───── Data for the task ─────

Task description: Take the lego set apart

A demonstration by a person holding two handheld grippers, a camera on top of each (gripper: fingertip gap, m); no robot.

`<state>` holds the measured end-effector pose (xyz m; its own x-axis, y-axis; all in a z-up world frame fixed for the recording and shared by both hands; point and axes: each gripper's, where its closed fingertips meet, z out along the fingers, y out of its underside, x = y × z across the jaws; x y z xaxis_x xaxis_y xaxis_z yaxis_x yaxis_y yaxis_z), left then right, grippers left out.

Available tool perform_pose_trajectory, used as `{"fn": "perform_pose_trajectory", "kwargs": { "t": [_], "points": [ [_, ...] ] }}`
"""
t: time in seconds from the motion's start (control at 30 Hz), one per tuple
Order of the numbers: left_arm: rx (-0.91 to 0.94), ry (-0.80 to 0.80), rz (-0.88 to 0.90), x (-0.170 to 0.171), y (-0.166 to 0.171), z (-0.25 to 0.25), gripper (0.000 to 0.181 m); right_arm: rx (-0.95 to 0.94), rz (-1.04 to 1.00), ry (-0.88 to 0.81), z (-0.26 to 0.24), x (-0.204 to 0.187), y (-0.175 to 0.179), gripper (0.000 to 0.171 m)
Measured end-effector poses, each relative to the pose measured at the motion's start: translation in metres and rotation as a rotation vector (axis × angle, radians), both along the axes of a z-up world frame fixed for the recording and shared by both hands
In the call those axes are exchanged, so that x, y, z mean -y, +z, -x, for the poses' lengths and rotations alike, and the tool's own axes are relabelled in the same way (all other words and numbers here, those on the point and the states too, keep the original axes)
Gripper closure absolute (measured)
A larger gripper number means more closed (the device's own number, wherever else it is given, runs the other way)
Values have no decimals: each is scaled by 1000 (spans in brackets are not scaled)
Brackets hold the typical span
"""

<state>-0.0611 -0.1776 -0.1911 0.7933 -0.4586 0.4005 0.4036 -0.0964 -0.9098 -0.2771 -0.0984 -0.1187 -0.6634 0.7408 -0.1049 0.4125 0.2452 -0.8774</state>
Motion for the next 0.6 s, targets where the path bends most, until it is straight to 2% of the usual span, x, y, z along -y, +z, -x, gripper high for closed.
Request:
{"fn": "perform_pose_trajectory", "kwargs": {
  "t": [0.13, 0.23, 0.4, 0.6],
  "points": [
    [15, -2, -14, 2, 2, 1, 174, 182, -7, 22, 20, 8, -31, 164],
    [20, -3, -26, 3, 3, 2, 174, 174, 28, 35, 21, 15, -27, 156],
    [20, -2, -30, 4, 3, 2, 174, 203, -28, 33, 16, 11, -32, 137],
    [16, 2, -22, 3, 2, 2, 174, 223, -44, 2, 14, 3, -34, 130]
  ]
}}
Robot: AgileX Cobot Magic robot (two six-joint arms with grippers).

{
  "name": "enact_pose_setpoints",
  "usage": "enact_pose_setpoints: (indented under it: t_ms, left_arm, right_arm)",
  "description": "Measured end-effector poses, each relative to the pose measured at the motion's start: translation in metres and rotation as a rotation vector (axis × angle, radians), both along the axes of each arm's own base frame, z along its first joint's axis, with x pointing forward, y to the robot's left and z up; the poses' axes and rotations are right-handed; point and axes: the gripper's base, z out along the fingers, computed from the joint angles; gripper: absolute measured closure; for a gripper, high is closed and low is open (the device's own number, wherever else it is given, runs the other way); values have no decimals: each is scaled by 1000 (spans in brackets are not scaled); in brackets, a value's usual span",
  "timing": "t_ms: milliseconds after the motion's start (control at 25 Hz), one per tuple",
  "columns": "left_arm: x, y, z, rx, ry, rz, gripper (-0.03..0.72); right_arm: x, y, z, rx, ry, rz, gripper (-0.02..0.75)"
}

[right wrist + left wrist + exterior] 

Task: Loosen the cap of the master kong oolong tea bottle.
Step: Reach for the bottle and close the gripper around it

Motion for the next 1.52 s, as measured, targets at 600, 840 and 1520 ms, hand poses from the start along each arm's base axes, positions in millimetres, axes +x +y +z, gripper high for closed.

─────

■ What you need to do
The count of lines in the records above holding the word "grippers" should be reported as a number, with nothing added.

■ Answer to the problem
3